Melnick had a prolific career in both film and television. The movies he produced and/or developed won over two dozen Oscars, out of 80 or so nominations. Straw Dogs, The Sunshine Boys, Network, Midnight Express, Kramer vs. Kramer, The China Syndrome, the list goes on and on.
At a time when movie musicals were considered dead on arrival, he produced Footloose and All That Jazz. He worked with Steve Martin on Roxanne and L.A.Story, and broke ground with the first studio film to attempt to realistically depict homosexuality, Making Love.
He attended the High School of the Performing Arts and NYU, and spent some time in the armed forces, after which he headed to Hollywood. Melnick was one of the youngest producers in CBS history, and at ABC, he helped develop The Flintstones and The Fugitive, among other programs. He formed a production company with David Susskind, and won Emmys for John Gielgud's Ages of Man and Lee J. Cobb's Death of a Salesman. But his most successful contribution to television was Get Smart, created in the mid-60s as a spoof of spy thrillers. He told his writers Buck Henry and Mel Brooks, "James Bond and Inspector Clouseau are the biggest hits out there. Take a hint."

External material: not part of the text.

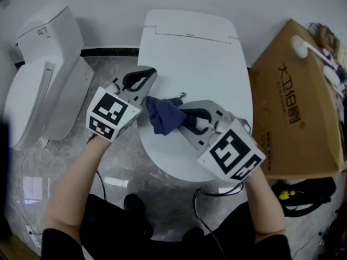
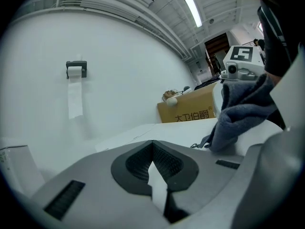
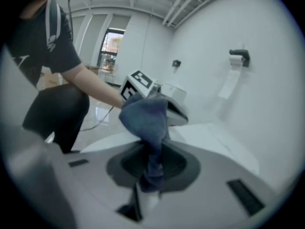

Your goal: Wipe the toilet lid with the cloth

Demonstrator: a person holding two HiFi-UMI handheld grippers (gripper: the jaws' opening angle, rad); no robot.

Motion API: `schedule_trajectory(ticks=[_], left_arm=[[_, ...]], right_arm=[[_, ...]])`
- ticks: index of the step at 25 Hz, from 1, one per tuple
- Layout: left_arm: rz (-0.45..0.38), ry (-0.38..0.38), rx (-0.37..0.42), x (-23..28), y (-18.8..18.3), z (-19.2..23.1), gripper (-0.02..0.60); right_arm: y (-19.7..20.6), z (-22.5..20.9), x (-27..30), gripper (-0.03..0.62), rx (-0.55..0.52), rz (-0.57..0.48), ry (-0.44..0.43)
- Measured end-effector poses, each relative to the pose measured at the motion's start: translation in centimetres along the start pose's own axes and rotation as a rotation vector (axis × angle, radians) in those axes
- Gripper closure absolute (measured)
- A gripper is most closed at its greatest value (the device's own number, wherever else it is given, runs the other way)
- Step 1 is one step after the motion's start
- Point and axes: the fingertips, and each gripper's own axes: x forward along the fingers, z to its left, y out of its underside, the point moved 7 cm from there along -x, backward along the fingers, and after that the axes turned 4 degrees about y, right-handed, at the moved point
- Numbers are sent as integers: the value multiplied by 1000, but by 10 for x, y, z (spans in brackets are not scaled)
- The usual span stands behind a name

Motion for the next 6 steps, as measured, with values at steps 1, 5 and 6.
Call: schedule_trajectory(ticks=[1,5,6], left_arm=[[-2,1,5,1,-2,-2,566],[-23,11,6,4,-12,-9,566],[-32,13,6,5,-16,-11,566]], right_arm=[[0,-3,-3,517,14,-28,6],[-1,-10,-13,519,49,-137,14],[-1,-12,-16,519,59,-164,17]])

Melnick held several high-powered positions in Hollywood over the years, and is credited with saving MGM from bankruptcy when he raided the studio's musical catalogue and created the That's Entertainment franchise. He did not have the same luck with stage productions; his one and only Broadway producing credit was the notorious flop Kelly, which opened and closed on the same night in 1965. (It was a musical about a guy jumping off the Brooklyn Bridge.)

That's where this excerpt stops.